**ASSIGNMENT**
Could you write out every record below exactly, leaving out any pictures?

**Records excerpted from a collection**
════

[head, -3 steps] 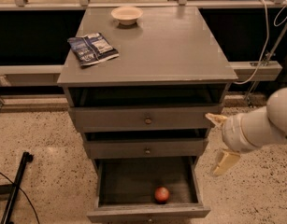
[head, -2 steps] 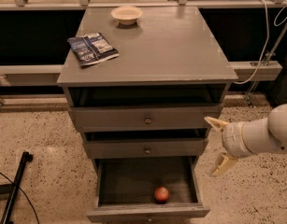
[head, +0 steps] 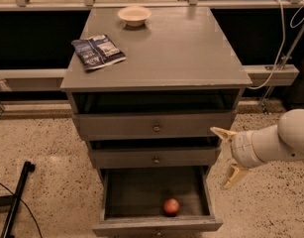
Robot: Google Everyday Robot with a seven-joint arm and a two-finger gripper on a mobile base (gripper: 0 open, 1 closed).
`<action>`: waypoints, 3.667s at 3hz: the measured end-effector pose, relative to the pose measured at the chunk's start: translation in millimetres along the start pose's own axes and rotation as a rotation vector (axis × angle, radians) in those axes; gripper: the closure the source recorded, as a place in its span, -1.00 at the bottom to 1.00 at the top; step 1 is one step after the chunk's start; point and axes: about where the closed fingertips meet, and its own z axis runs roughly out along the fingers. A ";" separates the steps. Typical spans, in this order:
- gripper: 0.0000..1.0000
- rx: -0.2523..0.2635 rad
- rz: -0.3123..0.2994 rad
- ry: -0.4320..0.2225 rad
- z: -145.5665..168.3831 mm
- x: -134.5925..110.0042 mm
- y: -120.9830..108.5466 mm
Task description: Pick apple from bottom drawer and place on counter
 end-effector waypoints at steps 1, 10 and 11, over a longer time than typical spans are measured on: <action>-1.00 0.012 0.002 -0.111 43.1 7.3 15.1; -0.60 -0.092 0.441 -0.461 400.6 145.6 136.6; -0.42 -0.112 0.426 -0.498 426.6 134.0 126.3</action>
Offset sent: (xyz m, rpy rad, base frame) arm 0.0201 0.0229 -0.2126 0.2057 -0.1788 0.0671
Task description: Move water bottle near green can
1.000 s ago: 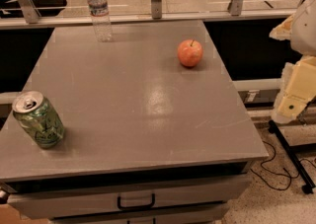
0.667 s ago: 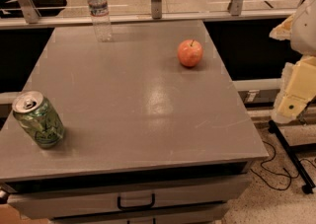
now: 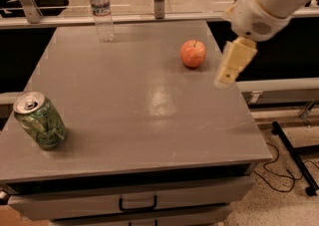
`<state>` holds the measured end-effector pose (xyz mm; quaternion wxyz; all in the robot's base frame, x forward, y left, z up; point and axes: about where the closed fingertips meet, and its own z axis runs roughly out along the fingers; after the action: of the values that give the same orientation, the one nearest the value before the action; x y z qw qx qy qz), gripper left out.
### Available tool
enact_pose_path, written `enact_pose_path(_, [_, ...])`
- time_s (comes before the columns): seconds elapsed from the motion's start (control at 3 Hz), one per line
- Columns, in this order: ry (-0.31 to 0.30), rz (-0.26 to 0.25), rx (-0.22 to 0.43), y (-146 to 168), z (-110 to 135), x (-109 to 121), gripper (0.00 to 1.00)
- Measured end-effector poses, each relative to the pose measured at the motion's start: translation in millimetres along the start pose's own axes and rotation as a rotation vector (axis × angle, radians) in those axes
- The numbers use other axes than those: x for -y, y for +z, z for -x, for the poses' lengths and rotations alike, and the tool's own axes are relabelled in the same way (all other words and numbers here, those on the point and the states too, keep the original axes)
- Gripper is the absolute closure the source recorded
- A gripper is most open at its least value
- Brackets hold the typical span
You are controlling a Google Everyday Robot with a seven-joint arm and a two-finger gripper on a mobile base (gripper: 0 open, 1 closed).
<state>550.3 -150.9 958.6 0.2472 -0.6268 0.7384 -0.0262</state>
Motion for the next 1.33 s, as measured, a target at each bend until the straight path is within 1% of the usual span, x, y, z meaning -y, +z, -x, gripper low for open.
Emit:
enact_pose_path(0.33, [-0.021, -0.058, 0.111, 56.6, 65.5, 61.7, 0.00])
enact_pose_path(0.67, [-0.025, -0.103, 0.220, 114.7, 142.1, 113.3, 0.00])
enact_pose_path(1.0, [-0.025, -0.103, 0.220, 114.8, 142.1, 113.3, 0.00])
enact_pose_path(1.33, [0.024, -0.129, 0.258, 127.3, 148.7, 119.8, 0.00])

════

**RESULT FOR THIS EXERCISE**
[head, -3 steps] 
[head, -2 steps] 
[head, +0 steps] 
Robot: Google Everyday Robot with a seven-joint arm and a two-finger gripper on a mobile base (gripper: 0 open, 1 closed).
`<action>`: waypoints, 3.667s at 3hz: the measured end-effector pose, relative to the pose measured at the chunk's start: translation in millimetres along the start pose's own axes and rotation as a rotation vector (axis × angle, radians) in those axes; gripper: the closure the source recorded, as a place in its span, -1.00 at the bottom to 1.00 at the top; step 1 is one step after the chunk's start; point and axes: about where the closed fingertips meet, and its own z axis runs roughly out along the fingers. A ";" separates the steps. Typical spans, in this order:
- gripper: 0.0000..1.0000
- rx: -0.2523..0.2635 rad
- rz: -0.3123..0.2994 rad
- ry: -0.4320..0.2225 rad
- z: -145.5665..168.3831 mm
- x: -134.5925..110.0042 mm
- y: -120.9830..108.5466 mm
Task description: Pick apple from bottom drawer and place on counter
 end-effector waypoints at steps 1, 10 and 11, over a longer time than typical spans are measured on: <action>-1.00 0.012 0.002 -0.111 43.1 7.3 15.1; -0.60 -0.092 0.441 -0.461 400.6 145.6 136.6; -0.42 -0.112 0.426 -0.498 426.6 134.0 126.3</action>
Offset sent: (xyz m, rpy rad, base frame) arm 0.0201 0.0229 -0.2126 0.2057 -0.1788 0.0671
Task description: Move water bottle near green can
1.000 s ago: 
0.667 s ago: 
now: 
`<state>` holds the measured end-effector pose (xyz mm; quaternion wxyz; all in the robot's base frame, x forward, y left, z up; point and axes: about where the closed fingertips meet, and its own z axis runs roughly out along the fingers; after the action: of the values that give the same orientation, the one nearest the value before the action; x y z qw qx qy qz), gripper left out.
### Available tool
enact_pose_path, written `enact_pose_path(_, [_, ...])`
- time_s (comes before the columns): seconds elapsed from the motion's start (control at 3 Hz), one per line
- Columns, in this order: ry (-0.31 to 0.30), rz (-0.26 to 0.25), rx (-0.22 to 0.43), y (-146 to 168), z (-110 to 135), x (-109 to 121), gripper (0.00 to 1.00)
- Measured end-effector poses, each relative to the pose measured at the motion's start: translation in millimetres along the start pose's own axes and rotation as a rotation vector (axis × angle, radians) in those axes
- The numbers use other axes than those: x for -y, y for +z, z for -x, for the poses' lengths and rotations alike, and the tool's own axes are relabelled in the same way (all other words and numbers here, those on the point and the states too, keep the original axes)
- Gripper is the absolute closure the source recorded
- A gripper is most open at its least value
- Brackets hold the typical span
You are controlling a Google Everyday Robot with a seven-joint arm and a two-finger gripper on a mobile base (gripper: 0 open, 1 closed).
<state>550.3 -150.9 958.6 0.2472 -0.6268 0.7384 -0.0262</state>
Motion for the next 1.33 s, as measured, a target at each bend until the straight path is within 1% of the usual span, x, y, z meaning -y, +z, -x, gripper low for open.
Emit:
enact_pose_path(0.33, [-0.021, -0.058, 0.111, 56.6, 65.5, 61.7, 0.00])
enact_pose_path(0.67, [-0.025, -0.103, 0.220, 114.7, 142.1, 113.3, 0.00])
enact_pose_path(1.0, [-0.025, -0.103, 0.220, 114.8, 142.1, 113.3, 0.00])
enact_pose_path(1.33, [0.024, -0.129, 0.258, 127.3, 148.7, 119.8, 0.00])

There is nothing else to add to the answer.